Imiter

Un enfant imite. Il sait faire ça de naissance, pas besoin de lui apprendre. Moi, je suis fait(e) pour ça.

Dès les premiers mois, je sais imiter les mimiques et les gestes des grands qui se penchent vers moi.

Puis vers 5 / 6 mois, j’ai commencé à imiter les sons qu’ils font avec leur bouche. Et très vite la chanson du langage. Puis après la fin des mots et les mots eux-mêmes.

Quand j’ai su marcher, j’ai imité leurs actions en faisant semblant de boire, de balayer, de taper avec un marteau, de téléphoner…

Quand on joue, avec les autres enfants, on s’imite les uns les autres.

Après j’imite les grands aussi en faisant semblant d’écrire.

Dans toutes les occasions maintenant, j’essaie de faire pareil que mes frères et sœurs, mes copains et copines, les adultes. Je fais pareil, tout pareil, sans rien changer. Des fois j’imite en changeant un petit quelque chose pour voir comment ça fait… Je le fais tout de suite après le modèle qu’ils m’ont donné. Ou alors j’attends un peu et je refais plus tard parce que j’ai tout gardé dans ma tête.

En fait c’est parce que j’ai fait pareil que les autres que petit à petit j’ai tout intégré. Que je peux maintenant faire de moi-même. Et inventer des nouvelles choses. C’est ce qui se passe pour le langage. Au début j’imite exactement les mots et les petites phrases que j’ai entendus. Par exemple ‘mange la soupe’, je l’entends tous les jours, alors je le redis. Puis je me rends compte qu’on peut dire aussi ‘mange le gâteau’ ou ‘mange la banane’. Alors je me lance et je fais plein de nouvelles phrases avec ‘mange’. Et voilà que je constate qu’on peut remplacer ‘mange’ par ‘donne’ ou un autre verbe. Et cela fait encore des nouvelles phrases comme ‘donne le gâteau’ mais aussi ‘donne la balle’ ou ‘lance le ballon’. C’est super !

Papa ou maman, un adulte, ils m’ont montré que c’est important d’imiter. Ils ont imité ce que je fais : mes mimiques, mes gestes et mes actions. Et ce que je dis : les sons, les mots, les phrases. Quand ils font cela, je suis tout de suite attentif. Je sais qu’ils s’intéressent à moi, qu’ils suivent mes intérêts. Cela me donne encore plus envie de faire comme eux. D’ailleurs ils m’encouragent à le faire. On fait des concours de grimaces ou de mimes. On s’amuse à dire des mots et des comptines. Ils jouent avec moi à faire semblant.

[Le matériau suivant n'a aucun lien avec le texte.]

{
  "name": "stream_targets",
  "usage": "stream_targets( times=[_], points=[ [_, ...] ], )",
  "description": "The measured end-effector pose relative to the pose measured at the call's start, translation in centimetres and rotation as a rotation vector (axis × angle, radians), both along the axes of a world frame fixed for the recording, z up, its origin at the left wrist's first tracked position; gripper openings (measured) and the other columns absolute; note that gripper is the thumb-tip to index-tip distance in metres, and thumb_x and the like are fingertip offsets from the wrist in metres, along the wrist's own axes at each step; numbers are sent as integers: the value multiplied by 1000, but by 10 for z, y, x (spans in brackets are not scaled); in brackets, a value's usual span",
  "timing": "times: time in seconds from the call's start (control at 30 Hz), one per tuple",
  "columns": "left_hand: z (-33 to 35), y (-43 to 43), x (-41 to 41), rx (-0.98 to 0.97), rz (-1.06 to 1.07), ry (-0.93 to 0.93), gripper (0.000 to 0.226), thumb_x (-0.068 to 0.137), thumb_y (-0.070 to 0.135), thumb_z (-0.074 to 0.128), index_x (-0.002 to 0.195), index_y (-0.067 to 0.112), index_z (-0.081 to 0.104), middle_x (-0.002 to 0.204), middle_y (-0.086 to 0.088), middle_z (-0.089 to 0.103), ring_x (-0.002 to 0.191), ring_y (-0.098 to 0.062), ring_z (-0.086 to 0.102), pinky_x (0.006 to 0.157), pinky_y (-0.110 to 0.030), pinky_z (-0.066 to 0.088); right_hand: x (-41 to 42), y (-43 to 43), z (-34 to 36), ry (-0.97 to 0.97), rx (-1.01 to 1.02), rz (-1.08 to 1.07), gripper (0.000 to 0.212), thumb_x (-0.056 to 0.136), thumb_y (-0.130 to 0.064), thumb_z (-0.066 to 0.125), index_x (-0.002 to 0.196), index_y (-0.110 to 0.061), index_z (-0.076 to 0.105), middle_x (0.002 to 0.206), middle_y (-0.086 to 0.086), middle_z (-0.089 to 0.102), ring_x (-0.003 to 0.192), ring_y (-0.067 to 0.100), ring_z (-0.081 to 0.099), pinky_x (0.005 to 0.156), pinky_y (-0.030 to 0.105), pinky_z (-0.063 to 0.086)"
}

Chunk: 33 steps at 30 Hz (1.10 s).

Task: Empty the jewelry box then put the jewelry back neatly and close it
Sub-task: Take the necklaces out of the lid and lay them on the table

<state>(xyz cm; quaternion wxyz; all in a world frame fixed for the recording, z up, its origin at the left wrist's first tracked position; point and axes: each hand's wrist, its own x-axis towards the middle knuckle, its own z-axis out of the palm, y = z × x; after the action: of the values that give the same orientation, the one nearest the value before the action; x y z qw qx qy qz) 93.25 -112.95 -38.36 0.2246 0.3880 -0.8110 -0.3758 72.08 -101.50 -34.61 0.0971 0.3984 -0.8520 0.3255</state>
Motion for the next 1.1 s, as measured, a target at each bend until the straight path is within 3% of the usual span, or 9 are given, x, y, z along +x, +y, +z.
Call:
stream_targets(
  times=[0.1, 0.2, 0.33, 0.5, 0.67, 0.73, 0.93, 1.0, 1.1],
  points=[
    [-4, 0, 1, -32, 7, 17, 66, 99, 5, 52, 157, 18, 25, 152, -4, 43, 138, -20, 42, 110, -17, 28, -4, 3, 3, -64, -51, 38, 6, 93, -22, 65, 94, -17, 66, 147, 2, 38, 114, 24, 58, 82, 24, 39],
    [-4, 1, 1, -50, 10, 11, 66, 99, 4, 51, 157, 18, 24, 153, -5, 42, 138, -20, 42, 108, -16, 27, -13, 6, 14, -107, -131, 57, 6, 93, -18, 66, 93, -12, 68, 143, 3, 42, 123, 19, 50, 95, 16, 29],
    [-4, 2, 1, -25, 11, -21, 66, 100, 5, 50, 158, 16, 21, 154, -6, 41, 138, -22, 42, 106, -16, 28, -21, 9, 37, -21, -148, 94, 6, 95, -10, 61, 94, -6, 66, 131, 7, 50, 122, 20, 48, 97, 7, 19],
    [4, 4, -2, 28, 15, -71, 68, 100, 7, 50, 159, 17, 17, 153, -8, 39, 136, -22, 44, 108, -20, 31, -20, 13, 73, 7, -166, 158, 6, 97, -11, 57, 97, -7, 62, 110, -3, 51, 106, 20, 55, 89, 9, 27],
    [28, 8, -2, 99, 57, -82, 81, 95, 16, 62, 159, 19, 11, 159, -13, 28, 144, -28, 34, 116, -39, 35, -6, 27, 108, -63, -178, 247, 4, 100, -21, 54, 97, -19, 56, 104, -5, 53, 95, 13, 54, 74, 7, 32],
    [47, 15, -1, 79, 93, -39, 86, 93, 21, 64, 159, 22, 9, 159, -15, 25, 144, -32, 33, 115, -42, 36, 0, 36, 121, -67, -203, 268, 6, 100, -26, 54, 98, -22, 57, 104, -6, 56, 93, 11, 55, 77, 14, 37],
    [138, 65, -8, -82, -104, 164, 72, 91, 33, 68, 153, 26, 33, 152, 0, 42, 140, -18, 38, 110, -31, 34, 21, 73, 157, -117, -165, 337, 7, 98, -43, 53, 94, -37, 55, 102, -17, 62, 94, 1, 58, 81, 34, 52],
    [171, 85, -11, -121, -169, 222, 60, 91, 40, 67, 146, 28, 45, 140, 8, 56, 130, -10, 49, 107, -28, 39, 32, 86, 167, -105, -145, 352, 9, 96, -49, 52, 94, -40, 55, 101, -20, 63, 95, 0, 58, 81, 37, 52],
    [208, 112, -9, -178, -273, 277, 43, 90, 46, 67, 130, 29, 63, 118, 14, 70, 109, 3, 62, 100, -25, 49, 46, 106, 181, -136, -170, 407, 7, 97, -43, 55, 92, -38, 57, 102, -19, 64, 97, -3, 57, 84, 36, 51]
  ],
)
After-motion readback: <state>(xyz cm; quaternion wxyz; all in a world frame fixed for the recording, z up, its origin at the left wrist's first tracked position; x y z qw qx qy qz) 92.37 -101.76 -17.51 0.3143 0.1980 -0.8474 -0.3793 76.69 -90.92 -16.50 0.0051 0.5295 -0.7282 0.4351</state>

A la garderie, il y a un petit enfant qui n’imite pas de lui-même. Ou quand il refait quelque chose, il ne sait pas s’arrêter et il refait ça tout le temps mécaniquement. Ou il répète toujours la même phrase. Ce n’est pas drôle pour lui. Mais quelqu’un peut l’aider. Ses parents en ont parlé au médecin sans attendre. J’ai appris qu’il va dans une consultation pour jeunes enfants avec différents spécialistes. Et chez un orthophoniste.